When you hear your heart beating, you will be listening to and seeing the mechanism which governs the birth, death and rebirth of the universe. The basic move being a traction and a retraction move:

While bearing in mind that nothing ever created or existed will ever cease to exist, close your eyes and behold the expanding Universe, having started at some point in no-time at the huge explosion of a singularity (Big Bang), where the rushing galaxies, blackholes and all the existing objects that constitute ALL, will converge, merging together at some second in future-time on the virge of the so called bowed time horizons line, to form the ultimate blackhole of all blackholes, where everything that ever existed will be swallowed back into itself, until the same singularity mass which everything once originated from, is reached again, and a new huge divine Big Bang is unleached, and the same set of materia and non-materia journey through the same space, non-space and time is re-launched...again..and again, and again...

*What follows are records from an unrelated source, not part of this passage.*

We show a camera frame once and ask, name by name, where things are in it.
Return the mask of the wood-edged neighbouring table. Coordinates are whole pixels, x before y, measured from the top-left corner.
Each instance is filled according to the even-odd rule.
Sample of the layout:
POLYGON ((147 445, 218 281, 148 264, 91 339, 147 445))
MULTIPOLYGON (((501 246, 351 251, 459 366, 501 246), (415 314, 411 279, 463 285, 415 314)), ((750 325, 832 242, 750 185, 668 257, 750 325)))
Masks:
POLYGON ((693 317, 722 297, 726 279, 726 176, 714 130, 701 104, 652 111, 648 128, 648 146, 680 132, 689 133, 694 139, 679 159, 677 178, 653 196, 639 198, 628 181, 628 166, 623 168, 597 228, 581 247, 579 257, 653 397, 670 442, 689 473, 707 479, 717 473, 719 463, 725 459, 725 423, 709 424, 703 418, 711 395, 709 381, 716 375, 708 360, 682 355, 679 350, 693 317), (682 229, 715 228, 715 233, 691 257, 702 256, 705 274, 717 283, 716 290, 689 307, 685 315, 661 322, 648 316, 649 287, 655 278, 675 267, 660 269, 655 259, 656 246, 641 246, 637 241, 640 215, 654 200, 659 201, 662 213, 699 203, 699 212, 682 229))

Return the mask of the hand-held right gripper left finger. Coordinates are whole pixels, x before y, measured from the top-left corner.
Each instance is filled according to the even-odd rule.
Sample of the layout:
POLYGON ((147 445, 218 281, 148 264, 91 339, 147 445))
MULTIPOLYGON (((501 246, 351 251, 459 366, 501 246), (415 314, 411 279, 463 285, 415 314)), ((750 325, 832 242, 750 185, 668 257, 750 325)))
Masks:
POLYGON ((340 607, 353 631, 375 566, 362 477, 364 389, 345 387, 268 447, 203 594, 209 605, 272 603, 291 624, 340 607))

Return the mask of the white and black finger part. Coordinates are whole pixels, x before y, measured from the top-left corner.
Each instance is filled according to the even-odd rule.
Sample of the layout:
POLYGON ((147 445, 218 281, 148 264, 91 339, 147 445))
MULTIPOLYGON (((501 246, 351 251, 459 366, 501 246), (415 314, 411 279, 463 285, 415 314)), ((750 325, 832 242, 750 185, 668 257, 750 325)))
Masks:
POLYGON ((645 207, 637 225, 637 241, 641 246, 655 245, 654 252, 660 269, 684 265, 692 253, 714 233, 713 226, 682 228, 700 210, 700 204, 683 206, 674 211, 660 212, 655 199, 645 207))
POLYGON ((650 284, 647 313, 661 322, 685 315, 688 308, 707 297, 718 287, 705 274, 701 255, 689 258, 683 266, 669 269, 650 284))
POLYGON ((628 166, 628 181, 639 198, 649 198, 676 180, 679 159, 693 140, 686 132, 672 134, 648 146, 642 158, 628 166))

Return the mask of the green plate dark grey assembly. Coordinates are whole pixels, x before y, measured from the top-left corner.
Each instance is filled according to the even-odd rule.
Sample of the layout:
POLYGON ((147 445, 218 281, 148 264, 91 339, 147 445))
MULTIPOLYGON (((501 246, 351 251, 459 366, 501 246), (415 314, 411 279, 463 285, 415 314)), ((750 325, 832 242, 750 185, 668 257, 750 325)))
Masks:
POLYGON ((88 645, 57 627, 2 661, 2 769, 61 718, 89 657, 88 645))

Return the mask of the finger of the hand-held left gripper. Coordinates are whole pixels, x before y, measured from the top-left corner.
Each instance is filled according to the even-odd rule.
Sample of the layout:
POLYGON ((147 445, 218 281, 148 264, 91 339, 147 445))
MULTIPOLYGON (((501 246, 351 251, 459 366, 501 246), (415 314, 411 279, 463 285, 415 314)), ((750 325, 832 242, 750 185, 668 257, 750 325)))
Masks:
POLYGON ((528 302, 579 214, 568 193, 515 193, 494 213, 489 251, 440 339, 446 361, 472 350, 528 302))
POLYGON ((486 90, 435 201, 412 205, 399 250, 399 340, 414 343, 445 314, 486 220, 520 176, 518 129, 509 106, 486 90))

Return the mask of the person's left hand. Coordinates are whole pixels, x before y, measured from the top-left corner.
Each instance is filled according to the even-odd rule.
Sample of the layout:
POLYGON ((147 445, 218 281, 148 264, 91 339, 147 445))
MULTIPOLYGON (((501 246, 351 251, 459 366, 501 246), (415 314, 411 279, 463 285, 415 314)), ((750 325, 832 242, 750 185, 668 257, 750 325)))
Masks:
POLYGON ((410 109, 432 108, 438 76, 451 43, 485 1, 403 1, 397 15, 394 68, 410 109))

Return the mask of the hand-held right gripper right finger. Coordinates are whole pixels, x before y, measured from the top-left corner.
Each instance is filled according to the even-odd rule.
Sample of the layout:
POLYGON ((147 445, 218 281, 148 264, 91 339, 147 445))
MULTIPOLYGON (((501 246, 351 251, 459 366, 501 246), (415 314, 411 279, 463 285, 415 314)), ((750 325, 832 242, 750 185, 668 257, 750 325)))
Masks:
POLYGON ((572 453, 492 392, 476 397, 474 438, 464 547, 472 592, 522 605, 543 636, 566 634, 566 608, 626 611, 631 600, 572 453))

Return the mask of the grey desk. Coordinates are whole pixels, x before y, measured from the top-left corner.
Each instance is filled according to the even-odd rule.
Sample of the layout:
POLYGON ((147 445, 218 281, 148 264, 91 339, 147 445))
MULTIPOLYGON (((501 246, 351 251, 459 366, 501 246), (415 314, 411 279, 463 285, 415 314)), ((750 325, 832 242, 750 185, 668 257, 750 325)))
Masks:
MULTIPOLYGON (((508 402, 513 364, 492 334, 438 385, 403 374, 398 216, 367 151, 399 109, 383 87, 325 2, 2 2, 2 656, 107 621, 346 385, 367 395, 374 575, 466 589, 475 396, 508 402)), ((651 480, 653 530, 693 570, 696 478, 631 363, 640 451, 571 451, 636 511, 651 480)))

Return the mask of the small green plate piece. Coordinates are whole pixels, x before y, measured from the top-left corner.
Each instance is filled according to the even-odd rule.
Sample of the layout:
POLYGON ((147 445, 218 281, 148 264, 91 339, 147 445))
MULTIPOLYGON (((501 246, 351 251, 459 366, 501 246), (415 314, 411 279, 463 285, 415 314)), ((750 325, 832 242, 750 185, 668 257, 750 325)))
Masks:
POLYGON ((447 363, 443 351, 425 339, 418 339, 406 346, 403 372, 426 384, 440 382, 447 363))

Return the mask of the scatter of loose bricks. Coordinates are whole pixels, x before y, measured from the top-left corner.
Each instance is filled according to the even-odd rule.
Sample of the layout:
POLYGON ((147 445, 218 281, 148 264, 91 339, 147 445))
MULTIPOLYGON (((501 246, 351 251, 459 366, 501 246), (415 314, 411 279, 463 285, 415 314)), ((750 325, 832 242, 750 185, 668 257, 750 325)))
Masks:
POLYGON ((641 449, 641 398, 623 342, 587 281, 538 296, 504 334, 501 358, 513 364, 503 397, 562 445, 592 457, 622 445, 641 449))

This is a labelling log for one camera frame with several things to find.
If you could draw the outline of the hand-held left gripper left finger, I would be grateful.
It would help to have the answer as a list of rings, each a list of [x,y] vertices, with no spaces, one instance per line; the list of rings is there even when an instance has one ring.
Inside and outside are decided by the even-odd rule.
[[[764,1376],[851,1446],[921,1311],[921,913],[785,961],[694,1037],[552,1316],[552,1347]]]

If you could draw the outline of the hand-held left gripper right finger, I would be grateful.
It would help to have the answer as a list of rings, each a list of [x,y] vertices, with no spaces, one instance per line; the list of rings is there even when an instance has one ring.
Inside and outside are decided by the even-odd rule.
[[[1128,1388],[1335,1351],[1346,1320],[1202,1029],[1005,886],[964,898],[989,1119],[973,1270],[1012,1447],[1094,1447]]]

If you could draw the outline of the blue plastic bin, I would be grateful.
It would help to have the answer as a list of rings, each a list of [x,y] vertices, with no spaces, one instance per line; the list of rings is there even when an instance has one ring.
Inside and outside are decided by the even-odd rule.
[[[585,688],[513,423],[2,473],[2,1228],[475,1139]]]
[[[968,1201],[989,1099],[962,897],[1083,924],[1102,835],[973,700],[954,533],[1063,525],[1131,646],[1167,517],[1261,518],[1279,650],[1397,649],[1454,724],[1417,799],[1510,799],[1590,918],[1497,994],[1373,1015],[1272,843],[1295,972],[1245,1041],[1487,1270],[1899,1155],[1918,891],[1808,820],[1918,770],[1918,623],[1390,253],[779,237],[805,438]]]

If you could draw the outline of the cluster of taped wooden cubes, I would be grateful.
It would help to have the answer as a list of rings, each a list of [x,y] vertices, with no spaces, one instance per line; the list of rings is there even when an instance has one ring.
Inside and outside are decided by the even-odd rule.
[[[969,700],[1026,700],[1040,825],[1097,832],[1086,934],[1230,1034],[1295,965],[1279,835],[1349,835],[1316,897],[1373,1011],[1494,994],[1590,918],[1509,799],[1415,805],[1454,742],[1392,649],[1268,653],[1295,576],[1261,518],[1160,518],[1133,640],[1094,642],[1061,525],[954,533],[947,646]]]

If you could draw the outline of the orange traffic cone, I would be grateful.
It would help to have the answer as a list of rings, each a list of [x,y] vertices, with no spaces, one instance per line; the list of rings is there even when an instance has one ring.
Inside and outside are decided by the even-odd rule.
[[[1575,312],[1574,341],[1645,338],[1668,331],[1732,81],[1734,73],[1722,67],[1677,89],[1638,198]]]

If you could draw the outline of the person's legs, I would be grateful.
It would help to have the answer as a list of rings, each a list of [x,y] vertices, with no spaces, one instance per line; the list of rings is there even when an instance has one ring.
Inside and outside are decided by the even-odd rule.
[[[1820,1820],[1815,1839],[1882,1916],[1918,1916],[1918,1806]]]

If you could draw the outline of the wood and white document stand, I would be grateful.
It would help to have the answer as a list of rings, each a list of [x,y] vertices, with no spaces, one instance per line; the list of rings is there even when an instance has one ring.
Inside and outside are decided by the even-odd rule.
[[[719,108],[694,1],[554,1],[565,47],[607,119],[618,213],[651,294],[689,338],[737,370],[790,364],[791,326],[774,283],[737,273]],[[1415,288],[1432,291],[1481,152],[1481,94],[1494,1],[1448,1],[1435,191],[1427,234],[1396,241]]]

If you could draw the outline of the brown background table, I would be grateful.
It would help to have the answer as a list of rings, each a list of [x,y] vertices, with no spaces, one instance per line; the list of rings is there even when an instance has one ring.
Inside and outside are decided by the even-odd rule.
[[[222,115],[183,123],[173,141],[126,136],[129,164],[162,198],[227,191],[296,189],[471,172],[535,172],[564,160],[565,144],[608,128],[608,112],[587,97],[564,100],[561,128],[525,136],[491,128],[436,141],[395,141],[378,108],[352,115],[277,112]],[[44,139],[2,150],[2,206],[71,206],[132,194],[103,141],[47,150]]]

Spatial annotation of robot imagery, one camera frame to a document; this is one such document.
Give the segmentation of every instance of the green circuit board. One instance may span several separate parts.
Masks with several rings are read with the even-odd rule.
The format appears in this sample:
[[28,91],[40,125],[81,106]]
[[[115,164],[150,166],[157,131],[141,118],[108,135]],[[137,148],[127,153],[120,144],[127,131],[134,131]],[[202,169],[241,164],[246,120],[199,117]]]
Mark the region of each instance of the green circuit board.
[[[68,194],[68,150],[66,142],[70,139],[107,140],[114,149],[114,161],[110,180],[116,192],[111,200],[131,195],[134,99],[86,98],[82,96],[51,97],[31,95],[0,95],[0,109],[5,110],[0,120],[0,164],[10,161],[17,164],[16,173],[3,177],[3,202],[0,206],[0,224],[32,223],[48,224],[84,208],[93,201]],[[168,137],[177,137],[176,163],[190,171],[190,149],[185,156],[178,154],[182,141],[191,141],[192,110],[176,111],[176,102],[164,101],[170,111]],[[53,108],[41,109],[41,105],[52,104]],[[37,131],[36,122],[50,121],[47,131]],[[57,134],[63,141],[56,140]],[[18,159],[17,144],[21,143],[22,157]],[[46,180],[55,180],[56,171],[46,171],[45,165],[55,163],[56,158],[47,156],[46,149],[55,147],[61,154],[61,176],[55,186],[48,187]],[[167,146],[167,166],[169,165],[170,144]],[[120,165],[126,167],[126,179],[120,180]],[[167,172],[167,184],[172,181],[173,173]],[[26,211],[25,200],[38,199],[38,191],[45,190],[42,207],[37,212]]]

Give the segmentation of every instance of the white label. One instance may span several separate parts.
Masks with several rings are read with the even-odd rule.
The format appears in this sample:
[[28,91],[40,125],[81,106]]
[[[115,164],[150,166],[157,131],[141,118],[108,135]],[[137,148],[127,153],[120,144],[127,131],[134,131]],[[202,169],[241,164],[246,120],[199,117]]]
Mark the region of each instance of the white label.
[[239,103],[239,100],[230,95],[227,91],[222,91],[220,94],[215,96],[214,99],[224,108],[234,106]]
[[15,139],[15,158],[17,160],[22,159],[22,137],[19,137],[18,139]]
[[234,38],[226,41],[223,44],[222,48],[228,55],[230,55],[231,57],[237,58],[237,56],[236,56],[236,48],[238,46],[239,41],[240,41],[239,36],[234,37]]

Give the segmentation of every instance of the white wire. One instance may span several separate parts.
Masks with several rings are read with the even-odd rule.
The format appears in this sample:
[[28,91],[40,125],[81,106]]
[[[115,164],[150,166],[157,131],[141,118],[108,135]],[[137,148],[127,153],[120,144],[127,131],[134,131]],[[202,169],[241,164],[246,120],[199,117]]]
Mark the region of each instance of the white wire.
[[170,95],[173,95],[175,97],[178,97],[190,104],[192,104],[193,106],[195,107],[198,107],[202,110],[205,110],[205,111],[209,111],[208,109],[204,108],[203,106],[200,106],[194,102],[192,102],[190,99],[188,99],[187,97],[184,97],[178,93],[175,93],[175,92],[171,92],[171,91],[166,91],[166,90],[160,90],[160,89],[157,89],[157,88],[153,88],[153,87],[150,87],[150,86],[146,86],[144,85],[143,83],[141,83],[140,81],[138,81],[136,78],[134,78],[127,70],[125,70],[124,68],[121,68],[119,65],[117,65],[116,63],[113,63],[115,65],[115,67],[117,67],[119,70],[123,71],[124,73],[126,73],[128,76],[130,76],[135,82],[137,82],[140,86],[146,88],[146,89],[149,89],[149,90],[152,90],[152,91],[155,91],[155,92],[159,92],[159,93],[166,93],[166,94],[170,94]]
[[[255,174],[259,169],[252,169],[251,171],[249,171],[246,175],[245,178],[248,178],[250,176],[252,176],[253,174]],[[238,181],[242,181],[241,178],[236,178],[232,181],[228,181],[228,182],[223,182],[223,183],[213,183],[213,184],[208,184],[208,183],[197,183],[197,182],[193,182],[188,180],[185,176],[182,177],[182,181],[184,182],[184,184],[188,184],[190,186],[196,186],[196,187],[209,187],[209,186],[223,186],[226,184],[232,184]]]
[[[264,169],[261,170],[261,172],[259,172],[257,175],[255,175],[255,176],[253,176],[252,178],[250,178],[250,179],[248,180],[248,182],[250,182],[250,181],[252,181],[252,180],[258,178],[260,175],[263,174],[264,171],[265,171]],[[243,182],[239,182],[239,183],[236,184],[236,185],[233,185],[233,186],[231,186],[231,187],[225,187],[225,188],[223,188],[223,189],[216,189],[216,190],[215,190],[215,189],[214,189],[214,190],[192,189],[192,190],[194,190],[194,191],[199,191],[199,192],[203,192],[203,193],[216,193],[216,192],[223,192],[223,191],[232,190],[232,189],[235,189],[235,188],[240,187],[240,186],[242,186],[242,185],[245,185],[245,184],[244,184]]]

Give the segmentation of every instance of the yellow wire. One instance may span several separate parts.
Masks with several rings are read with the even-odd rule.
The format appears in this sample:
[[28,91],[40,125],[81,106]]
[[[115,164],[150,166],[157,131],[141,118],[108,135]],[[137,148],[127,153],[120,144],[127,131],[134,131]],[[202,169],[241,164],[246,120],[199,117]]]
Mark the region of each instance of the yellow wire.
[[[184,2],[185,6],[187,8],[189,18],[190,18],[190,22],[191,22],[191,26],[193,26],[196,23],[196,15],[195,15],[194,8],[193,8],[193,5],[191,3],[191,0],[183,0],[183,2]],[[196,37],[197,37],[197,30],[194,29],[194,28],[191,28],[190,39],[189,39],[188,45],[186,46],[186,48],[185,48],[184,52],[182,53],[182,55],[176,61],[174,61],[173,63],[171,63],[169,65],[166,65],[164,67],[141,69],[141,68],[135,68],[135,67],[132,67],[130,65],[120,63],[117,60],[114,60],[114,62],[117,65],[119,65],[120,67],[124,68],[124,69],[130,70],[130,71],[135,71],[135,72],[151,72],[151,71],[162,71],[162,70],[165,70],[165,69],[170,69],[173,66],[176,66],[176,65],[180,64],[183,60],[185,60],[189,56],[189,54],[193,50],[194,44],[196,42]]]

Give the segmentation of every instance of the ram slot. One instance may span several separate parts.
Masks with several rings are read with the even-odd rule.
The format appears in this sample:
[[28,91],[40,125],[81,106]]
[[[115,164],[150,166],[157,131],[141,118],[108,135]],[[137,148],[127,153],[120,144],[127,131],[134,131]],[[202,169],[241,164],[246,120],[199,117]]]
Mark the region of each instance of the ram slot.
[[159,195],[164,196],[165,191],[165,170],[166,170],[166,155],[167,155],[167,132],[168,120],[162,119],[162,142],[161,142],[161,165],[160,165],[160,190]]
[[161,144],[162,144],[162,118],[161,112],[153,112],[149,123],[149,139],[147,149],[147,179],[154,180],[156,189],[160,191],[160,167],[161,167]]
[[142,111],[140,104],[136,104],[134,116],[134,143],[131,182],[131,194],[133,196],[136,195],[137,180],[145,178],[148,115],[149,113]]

You, me and all of us, will be on that same journey again, just as every fly, cool breeze and wave..

Remember, we come from where we are heading to..
Looks like it's all a recycling issue.. (God is probably a good ecnomomist and a good Green Peace Fan too )

Regards
LOL Taifoon, the best cosmology related post since Kamikaze's absence!

And you are talking about the universal pattern, right? Fractals I mean, it really sounds like a magical world, but of course its just an illusion that it can explain any of our concerns.
The cycle you mentioned may sound logical, but it depends on the point of view. What if everything is rather constant, time is constant, space is constant, and everything exists within a marvellous symmetry?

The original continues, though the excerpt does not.